И без всяких церемоний протянул лепешку сидящему рядом сиббу. Тот спокойно откусил и отдал хлеб Ивик. А священник передал по кругу чашу с вином.
Странное это было Причастие, Ивик никогда не испытывала такого, и не знала, совершилось ли Таинство, и все ли тут правильно — но и хлеб, и вино, были необыкновенно вкусными.
Почему-то стало легко и просто. Ивик перестала напрягаться, перестала думать о правильности происходящего, и общение больше не напрягало ее. Они ели всякие разносолы, и со смехом болтали обо всем подряд.
— Какое платьице, однако! — Аллора погладила Ивик по плечу, та вздрогнула, потому что прикосновение показалось ей двусмысленным... учитывая ориентацию Аллоры... и даже отчего-то приятным.
— Любовник подарил, — пояснила Ивик. Девушки засмеялись.
— Не бедный, наверное, любовник-то...
— Главное — не жадный, — заметила Ивик.
— О, это точно — главное, — подтвердил Лари.
— Выпьем? — Кир разлил вино, принесенное Ивик, по бокалам.
— Еще с винтом хорошо, — Лари полез в карман, вытащил блистер с белыми капсулами, — но мало у меня...
— Какой тебе винт, — сказала Аллора, — мне, по-моему, и так уже хватит.
— Правда, такое чувство, что мы и так уже пьяные, — тихим, будто сдавленным голоском произнесла Нила.
— Да, что-то в этом есть... я вот читал дейтрина одного, он про это пишет что-то. Кир, помнишь, ты же мне и дал... иль Лик, что ли?
— Шанор иль Лик! — полувопросительно, пораженно воскликнула Ивик.
— А ты откуда знаешь? — удивился Кир, — это не для широкого распространения было...
— Знаю. Случайно.
Они обменялись взглядами, но подробно сейчас говорить об этом было некогда. Лари поднял бокал.
— За Рождество!
— Отлично!
Они выпили за Рождество, чокнувшись бокалами, и Ивик то ли от вина, то ли еще от чего показалось, что сидят они все пятеро — близко-близко друг к другу, и она давно уже этих людей знает, и ей с ними — легко. Хорошо бы встретиться еще, подумала она, ощущая внутри острое сожаление — нет, не встретятся... разве что можно их завербовать, но этим, наверное, и так занимается Кир, ведь он связан с Кельмом. В общем, не ее ума это дело. А жаль... Они такие классные — непонятно, почему.

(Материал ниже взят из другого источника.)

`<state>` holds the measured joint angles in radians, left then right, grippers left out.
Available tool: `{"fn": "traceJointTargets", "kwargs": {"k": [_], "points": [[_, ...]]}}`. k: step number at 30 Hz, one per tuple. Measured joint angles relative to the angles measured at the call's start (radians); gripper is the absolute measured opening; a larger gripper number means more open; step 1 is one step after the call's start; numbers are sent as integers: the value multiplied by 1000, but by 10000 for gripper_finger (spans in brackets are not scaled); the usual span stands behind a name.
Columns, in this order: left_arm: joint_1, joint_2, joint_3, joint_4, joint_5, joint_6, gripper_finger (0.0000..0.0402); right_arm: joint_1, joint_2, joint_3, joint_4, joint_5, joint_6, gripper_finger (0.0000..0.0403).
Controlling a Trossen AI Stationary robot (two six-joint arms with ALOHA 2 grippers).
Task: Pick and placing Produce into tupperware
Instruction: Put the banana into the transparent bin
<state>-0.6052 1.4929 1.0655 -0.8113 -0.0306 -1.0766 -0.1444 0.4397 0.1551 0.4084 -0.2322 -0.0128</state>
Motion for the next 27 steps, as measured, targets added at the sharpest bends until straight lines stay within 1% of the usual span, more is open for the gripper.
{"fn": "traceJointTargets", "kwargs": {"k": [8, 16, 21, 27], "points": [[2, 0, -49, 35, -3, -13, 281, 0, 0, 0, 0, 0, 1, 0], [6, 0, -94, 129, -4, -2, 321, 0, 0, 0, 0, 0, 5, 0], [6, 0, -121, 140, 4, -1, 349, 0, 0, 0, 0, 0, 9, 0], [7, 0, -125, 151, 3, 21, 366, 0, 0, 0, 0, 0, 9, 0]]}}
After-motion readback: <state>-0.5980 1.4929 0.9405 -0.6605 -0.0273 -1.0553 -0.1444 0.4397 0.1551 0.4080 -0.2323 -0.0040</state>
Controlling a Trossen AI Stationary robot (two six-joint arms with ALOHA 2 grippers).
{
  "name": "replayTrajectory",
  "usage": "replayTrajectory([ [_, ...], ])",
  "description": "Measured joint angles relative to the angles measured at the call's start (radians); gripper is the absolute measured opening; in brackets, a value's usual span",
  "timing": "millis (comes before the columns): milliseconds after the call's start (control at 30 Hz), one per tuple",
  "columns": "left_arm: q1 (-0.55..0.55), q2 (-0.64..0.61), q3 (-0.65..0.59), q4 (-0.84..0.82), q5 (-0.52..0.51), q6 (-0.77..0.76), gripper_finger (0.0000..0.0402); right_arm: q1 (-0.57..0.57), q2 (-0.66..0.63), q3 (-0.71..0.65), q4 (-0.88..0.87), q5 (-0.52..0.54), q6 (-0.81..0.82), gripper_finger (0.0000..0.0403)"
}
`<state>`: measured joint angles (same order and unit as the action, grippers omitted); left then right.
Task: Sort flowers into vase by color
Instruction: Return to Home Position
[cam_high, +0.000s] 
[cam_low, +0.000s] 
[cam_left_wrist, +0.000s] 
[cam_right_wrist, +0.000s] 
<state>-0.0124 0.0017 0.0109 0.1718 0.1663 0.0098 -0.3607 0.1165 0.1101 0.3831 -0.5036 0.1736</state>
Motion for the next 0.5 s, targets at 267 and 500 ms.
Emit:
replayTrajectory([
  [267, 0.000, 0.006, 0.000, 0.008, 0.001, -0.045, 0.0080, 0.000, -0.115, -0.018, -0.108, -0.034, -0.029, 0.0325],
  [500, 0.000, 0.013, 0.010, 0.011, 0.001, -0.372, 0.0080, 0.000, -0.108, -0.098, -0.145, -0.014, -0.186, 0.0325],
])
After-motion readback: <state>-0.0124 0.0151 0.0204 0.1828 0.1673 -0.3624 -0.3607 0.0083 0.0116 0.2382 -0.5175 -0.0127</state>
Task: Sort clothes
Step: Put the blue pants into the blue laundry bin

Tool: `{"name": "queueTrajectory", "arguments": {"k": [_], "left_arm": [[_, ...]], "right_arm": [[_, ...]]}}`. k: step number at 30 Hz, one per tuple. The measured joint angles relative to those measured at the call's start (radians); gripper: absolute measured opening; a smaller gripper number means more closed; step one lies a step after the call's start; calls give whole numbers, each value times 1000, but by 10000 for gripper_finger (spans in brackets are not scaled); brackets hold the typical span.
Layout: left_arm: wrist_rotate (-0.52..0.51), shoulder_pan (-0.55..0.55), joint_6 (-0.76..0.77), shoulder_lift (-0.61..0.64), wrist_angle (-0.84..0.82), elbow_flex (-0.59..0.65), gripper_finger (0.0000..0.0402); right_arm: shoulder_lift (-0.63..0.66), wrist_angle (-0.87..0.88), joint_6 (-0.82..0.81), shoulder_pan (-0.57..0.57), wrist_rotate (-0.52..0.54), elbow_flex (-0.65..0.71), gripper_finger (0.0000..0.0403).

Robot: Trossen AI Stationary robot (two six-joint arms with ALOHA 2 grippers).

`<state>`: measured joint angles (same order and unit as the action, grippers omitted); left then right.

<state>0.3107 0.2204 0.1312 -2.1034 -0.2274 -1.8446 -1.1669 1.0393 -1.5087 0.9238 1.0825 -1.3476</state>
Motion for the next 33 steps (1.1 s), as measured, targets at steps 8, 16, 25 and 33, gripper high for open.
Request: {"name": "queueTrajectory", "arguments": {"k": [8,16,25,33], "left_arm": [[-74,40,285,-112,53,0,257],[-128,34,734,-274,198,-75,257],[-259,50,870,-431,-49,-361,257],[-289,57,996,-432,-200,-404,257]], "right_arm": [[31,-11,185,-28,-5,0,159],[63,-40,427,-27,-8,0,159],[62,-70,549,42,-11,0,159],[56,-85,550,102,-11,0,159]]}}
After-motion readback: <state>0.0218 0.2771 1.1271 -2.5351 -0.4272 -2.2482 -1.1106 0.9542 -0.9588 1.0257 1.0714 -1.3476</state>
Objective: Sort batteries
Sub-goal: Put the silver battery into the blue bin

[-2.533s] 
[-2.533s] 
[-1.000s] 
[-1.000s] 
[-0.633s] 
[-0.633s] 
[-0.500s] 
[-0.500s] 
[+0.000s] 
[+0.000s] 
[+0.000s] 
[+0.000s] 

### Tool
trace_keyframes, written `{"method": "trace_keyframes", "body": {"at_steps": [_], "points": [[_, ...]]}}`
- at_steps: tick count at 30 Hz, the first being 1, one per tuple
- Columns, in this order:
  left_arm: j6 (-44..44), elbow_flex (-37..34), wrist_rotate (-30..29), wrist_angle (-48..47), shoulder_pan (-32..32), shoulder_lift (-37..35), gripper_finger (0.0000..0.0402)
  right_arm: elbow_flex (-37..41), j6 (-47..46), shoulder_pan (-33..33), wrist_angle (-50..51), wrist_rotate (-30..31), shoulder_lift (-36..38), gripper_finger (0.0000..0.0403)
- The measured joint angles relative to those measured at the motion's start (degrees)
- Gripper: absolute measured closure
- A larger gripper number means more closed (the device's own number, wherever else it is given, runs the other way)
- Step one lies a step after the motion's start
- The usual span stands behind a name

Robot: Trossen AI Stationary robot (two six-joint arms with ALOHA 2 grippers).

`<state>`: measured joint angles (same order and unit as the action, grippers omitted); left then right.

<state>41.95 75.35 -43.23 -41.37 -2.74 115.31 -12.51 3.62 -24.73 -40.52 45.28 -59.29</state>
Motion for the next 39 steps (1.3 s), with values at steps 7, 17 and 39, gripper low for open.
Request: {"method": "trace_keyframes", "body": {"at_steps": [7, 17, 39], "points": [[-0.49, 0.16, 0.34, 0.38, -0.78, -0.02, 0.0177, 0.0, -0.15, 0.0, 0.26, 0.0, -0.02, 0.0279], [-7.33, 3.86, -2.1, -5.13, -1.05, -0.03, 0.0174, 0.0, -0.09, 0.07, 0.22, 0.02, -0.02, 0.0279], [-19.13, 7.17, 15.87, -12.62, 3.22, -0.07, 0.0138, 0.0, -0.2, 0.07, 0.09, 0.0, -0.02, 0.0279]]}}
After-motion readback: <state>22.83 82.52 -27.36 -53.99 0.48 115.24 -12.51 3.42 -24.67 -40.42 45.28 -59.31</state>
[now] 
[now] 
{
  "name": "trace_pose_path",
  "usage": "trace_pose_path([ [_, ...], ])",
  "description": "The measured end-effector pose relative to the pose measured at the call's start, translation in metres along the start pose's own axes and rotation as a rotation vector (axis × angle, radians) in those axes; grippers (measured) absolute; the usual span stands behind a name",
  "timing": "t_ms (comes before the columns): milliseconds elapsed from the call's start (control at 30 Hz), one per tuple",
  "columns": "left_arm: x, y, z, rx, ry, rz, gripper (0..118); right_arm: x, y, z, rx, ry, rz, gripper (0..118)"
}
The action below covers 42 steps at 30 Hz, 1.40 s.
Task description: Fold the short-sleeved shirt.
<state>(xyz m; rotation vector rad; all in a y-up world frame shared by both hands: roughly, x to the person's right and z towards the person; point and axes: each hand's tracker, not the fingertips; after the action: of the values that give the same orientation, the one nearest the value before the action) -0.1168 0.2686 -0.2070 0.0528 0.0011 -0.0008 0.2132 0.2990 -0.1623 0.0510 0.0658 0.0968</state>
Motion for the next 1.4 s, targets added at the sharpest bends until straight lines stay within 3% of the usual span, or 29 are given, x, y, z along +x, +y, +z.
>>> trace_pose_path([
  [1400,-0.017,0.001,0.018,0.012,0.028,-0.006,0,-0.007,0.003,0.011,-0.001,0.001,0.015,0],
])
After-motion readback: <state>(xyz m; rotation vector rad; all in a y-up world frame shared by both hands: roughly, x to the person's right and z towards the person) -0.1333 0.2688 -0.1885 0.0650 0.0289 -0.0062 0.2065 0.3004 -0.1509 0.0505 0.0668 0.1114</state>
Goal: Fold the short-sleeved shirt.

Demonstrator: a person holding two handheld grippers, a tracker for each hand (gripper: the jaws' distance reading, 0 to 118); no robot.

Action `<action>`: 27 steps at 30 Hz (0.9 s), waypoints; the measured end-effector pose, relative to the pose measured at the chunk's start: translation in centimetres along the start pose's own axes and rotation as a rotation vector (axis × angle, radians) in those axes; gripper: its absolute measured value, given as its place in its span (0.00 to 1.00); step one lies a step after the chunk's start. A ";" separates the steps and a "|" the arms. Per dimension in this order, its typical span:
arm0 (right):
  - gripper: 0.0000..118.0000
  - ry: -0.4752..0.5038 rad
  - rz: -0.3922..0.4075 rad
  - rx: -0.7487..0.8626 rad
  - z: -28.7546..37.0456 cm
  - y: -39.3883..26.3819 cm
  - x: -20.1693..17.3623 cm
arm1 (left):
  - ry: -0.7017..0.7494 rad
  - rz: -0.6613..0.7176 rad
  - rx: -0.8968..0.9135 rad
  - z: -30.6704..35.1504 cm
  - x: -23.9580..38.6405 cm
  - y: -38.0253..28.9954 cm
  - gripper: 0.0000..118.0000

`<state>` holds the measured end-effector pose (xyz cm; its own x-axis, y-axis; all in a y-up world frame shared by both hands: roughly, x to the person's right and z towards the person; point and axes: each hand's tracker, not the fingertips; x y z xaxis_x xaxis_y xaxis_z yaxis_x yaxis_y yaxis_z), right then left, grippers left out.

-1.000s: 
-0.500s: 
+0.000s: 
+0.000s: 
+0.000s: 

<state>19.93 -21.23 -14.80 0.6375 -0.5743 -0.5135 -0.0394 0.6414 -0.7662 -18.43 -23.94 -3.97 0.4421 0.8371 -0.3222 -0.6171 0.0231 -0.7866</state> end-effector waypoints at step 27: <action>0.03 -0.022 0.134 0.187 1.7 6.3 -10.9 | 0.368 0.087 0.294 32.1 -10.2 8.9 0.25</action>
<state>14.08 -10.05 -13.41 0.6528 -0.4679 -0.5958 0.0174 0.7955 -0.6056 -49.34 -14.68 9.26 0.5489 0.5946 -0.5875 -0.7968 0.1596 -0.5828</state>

Или в вине все же что-то было? Так ведь и до вина она себя чувствовала так же. Лари негромко рассказывал сидящей рядом Ниле, как правильно делать вот этот желтый соус к птице, оказывается, он этот соус и готовил; Аллора разглядывала бусы — вернее, четки, но не канонические, замаскированные под бусы, лежащие на столе; такие вот Кир и мастерил, и такие подарил каждому на Рождество, Ивик достались нежно-голубые, подходящие к платью. И не надо было заботиться о разговоре, не надо было ничего стесняться, все было правильно и хорошо. Можно и просто молчать вместе. Разглядывать свечи, десятки свечей расставленных на столе, отражающихся в темно-красном вине, в блюдах, в стекле, в зрачках празднующих.
Кир поднялся и принес клори. Протянул Ивик.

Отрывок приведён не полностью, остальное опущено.